**ACTION ITEM:** Every record should be copied exactly, except that pictures are to be omitted.

**WORKING DATA:**

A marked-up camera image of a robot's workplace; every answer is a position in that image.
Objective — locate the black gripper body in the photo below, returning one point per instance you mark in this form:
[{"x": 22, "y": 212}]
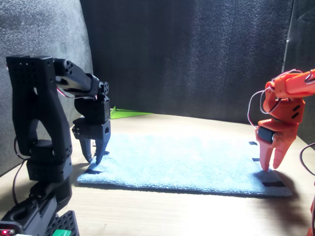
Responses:
[{"x": 94, "y": 130}]

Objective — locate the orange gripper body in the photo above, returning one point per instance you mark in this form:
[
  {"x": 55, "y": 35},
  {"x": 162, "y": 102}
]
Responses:
[{"x": 283, "y": 132}]

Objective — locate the light blue towel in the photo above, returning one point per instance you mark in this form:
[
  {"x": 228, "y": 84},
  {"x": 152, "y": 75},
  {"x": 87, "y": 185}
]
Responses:
[{"x": 184, "y": 164}]

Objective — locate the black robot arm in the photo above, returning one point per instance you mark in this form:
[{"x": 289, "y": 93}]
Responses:
[{"x": 37, "y": 110}]

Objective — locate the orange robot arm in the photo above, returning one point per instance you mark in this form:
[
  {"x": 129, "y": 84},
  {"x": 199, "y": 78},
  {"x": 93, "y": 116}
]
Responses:
[{"x": 292, "y": 86}]

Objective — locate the green clamp on black base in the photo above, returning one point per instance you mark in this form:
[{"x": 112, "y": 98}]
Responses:
[{"x": 61, "y": 232}]

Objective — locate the narrow black foam panel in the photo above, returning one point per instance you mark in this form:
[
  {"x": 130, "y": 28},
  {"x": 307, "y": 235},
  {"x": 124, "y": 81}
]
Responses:
[{"x": 302, "y": 37}]

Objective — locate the wide black foam panel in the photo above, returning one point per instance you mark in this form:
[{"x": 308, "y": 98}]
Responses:
[{"x": 184, "y": 61}]

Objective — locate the controller board with red LED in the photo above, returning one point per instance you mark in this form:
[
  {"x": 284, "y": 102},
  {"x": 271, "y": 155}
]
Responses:
[{"x": 7, "y": 231}]

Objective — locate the curved grey foam sheet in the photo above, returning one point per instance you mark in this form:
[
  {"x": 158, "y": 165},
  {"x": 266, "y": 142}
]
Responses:
[{"x": 37, "y": 29}]

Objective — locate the green triangular bracket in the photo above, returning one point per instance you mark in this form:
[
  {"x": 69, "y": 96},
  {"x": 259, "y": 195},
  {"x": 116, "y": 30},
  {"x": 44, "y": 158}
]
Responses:
[{"x": 128, "y": 113}]

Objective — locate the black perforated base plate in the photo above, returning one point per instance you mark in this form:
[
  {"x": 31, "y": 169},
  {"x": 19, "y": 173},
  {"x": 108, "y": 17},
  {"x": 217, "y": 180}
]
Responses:
[{"x": 65, "y": 221}]

**FINISHED EXERCISE:**
A marked-up camera image of a robot's workplace; every answer is a position in that image.
Objective — locate the black gripper body in the photo below, returning one point per instance you mark in this form:
[{"x": 22, "y": 212}]
Responses:
[{"x": 94, "y": 130}]

Objective — locate the orange gripper body in the photo above, returning one point per instance you mark in this form:
[
  {"x": 55, "y": 35},
  {"x": 162, "y": 102}
]
Responses:
[{"x": 283, "y": 132}]

Objective — locate the light blue towel in the photo above, returning one point per instance you mark in this form:
[
  {"x": 228, "y": 84},
  {"x": 152, "y": 75},
  {"x": 87, "y": 185}
]
Responses:
[{"x": 184, "y": 164}]

Objective — locate the black robot arm in the photo above, returning one point per instance you mark in this form:
[{"x": 289, "y": 93}]
Responses:
[{"x": 37, "y": 110}]

Objective — locate the orange robot arm in the photo above, returning one point per instance you mark in this form:
[
  {"x": 129, "y": 84},
  {"x": 199, "y": 78},
  {"x": 93, "y": 116}
]
Responses:
[{"x": 292, "y": 86}]

Objective — locate the green clamp on black base in the photo above, returning one point per instance you mark in this form:
[{"x": 112, "y": 98}]
Responses:
[{"x": 61, "y": 232}]

Objective — locate the narrow black foam panel in the photo above, returning one point per instance you mark in this form:
[
  {"x": 130, "y": 28},
  {"x": 307, "y": 235},
  {"x": 124, "y": 81}
]
Responses:
[{"x": 302, "y": 37}]

Objective — locate the wide black foam panel in the photo above, returning one point per instance you mark in this form:
[{"x": 308, "y": 98}]
Responses:
[{"x": 184, "y": 61}]

Objective — locate the controller board with red LED in the photo above, returning one point per instance you mark in this form:
[
  {"x": 284, "y": 102},
  {"x": 271, "y": 155}
]
Responses:
[{"x": 7, "y": 231}]

Objective — locate the curved grey foam sheet in the photo above, returning one point per instance you mark in this form:
[
  {"x": 158, "y": 165},
  {"x": 266, "y": 142}
]
Responses:
[{"x": 37, "y": 29}]

Objective — locate the green triangular bracket in the photo above, returning one point per instance you mark in this form:
[
  {"x": 69, "y": 96},
  {"x": 259, "y": 195},
  {"x": 116, "y": 30},
  {"x": 44, "y": 158}
]
Responses:
[{"x": 128, "y": 113}]

Objective — locate the black perforated base plate in the photo above, returning one point per instance you mark in this form:
[
  {"x": 31, "y": 169},
  {"x": 19, "y": 173},
  {"x": 108, "y": 17},
  {"x": 217, "y": 180}
]
Responses:
[{"x": 65, "y": 221}]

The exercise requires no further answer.